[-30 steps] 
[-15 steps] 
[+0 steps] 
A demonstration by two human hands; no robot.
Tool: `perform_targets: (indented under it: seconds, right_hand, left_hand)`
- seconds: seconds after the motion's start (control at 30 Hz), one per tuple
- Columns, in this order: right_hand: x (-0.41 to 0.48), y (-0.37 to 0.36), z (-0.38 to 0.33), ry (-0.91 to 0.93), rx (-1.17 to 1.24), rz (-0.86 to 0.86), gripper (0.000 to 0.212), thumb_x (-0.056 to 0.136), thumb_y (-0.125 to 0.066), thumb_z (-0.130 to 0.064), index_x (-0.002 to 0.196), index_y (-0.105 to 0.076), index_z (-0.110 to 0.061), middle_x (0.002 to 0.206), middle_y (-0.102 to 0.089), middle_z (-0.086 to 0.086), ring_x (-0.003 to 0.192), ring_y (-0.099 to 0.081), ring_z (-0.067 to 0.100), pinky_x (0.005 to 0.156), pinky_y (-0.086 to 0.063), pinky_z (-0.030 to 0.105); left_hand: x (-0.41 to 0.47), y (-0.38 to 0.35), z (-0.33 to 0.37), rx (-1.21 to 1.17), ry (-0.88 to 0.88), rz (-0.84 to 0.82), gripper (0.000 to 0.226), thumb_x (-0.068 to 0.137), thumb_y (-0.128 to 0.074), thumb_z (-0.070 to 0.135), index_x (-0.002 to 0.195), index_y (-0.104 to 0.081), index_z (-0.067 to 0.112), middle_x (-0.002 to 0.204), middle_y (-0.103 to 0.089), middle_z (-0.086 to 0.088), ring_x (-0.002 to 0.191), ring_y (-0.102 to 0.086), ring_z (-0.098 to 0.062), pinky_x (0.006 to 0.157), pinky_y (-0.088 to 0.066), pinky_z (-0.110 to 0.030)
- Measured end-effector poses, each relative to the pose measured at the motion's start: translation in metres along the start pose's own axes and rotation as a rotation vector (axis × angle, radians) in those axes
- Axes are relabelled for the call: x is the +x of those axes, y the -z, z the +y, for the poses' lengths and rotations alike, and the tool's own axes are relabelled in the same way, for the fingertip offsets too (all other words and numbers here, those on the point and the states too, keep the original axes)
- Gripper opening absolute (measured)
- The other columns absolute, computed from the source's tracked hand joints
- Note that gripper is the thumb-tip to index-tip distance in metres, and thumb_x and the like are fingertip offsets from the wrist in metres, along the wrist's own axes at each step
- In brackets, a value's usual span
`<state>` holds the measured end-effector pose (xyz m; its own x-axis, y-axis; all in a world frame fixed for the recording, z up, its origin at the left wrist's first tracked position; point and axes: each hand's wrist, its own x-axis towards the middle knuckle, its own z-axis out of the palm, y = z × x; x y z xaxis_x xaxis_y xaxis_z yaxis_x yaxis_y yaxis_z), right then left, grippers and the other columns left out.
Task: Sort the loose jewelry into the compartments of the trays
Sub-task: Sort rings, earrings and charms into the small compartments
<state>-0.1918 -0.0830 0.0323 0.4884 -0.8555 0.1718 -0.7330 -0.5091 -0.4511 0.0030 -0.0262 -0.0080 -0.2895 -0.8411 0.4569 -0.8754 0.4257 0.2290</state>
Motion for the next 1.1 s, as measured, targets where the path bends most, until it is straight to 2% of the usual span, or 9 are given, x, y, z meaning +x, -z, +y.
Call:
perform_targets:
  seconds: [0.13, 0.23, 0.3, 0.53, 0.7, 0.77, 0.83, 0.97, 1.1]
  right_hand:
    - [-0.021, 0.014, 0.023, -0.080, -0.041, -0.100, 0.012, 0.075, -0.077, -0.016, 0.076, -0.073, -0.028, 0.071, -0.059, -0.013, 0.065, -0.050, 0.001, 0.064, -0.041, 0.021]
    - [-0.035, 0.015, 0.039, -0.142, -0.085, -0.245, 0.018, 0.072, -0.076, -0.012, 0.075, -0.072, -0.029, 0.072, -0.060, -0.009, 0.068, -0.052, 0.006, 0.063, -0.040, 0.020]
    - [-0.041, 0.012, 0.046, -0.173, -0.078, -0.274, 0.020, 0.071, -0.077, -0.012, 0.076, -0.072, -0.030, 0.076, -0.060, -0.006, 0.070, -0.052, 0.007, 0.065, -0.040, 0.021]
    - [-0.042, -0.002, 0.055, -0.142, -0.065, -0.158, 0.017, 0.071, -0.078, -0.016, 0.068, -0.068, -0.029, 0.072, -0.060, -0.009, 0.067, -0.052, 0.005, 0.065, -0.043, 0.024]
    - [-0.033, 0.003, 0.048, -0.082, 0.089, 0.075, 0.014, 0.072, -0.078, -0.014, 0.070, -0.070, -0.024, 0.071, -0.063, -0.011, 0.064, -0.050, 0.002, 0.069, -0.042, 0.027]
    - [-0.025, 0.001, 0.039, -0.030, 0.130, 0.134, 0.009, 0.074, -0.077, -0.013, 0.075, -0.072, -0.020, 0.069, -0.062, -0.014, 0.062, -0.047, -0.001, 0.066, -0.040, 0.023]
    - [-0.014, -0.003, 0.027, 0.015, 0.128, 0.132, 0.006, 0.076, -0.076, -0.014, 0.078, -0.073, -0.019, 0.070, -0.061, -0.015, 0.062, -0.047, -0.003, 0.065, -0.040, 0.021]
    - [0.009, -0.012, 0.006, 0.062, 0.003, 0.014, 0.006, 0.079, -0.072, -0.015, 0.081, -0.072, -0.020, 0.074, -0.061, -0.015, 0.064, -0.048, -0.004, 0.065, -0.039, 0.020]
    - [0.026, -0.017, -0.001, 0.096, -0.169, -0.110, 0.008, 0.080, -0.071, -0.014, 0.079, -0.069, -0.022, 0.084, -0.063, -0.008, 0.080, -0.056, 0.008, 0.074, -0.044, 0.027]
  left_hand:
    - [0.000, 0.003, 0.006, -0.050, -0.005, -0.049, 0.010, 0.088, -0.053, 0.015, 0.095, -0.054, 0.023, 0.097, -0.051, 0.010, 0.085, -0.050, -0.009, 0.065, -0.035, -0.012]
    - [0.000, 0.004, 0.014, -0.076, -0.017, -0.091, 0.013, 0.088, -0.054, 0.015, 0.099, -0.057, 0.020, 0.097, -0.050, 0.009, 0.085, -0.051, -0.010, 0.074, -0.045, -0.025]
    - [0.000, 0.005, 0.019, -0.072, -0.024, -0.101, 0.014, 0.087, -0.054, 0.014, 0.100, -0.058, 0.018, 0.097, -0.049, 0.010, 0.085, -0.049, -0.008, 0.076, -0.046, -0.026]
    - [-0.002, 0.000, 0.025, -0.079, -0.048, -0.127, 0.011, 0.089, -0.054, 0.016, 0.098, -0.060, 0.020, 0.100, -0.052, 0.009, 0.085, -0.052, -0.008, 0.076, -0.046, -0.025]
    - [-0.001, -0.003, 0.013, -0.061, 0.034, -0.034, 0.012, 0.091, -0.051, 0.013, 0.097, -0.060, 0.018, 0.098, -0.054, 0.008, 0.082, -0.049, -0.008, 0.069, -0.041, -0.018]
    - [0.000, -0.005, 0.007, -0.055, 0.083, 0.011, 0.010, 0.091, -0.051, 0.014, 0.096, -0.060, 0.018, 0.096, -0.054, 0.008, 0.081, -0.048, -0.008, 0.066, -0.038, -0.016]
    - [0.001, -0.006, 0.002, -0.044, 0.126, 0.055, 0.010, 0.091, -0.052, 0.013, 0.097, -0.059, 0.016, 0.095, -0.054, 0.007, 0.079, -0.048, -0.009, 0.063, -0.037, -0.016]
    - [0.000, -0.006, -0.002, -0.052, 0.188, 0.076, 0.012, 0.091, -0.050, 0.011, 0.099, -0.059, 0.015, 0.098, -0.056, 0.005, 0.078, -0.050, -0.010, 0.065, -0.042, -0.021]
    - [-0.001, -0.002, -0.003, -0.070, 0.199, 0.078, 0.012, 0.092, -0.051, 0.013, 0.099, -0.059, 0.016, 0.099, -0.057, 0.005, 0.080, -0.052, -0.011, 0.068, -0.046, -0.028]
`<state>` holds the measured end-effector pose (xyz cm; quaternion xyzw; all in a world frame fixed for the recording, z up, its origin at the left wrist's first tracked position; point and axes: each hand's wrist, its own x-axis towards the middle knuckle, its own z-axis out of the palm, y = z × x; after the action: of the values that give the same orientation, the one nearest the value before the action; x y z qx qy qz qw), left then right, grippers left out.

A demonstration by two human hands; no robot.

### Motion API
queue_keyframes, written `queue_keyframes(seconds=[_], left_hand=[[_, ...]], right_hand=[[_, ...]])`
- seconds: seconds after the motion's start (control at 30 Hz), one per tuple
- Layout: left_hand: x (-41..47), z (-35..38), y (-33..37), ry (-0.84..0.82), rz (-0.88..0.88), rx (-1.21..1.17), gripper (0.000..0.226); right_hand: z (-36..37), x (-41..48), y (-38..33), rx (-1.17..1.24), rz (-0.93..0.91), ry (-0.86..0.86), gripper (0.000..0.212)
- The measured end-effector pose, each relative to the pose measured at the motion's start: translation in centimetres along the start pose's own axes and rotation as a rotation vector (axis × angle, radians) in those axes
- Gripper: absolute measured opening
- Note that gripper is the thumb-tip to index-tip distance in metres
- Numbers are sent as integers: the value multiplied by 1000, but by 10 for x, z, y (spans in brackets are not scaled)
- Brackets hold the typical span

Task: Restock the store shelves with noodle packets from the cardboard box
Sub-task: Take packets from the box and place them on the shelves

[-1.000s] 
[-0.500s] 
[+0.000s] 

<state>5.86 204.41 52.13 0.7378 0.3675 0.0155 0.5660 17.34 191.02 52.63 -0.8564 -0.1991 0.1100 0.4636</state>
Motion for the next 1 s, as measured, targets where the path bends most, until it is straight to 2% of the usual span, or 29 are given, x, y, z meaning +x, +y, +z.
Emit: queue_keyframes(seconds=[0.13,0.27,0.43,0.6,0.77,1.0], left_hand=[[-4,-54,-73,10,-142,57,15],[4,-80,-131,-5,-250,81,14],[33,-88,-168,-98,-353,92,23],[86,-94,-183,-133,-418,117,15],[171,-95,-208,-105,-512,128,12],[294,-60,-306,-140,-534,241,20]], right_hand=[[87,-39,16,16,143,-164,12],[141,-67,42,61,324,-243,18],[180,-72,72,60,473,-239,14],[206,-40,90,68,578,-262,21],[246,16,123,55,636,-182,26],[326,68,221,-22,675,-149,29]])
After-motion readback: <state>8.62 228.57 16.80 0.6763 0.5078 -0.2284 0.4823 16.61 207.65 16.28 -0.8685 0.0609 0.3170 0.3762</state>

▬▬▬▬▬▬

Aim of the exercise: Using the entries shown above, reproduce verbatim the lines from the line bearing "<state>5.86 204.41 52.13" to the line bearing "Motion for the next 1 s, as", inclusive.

Written solution:
<state>5.86 204.41 52.13 0.7378 0.3675 0.0155 0.5660 17.34 191.02 52.63 -0.8564 -0.1991 0.1100 0.4636</state>
Motion for the next 1 s, as measured, targets where the path bends most, until it is straight to 2% of the usual span, or 29 are given, x, y, z meaning +x, +y, +z.

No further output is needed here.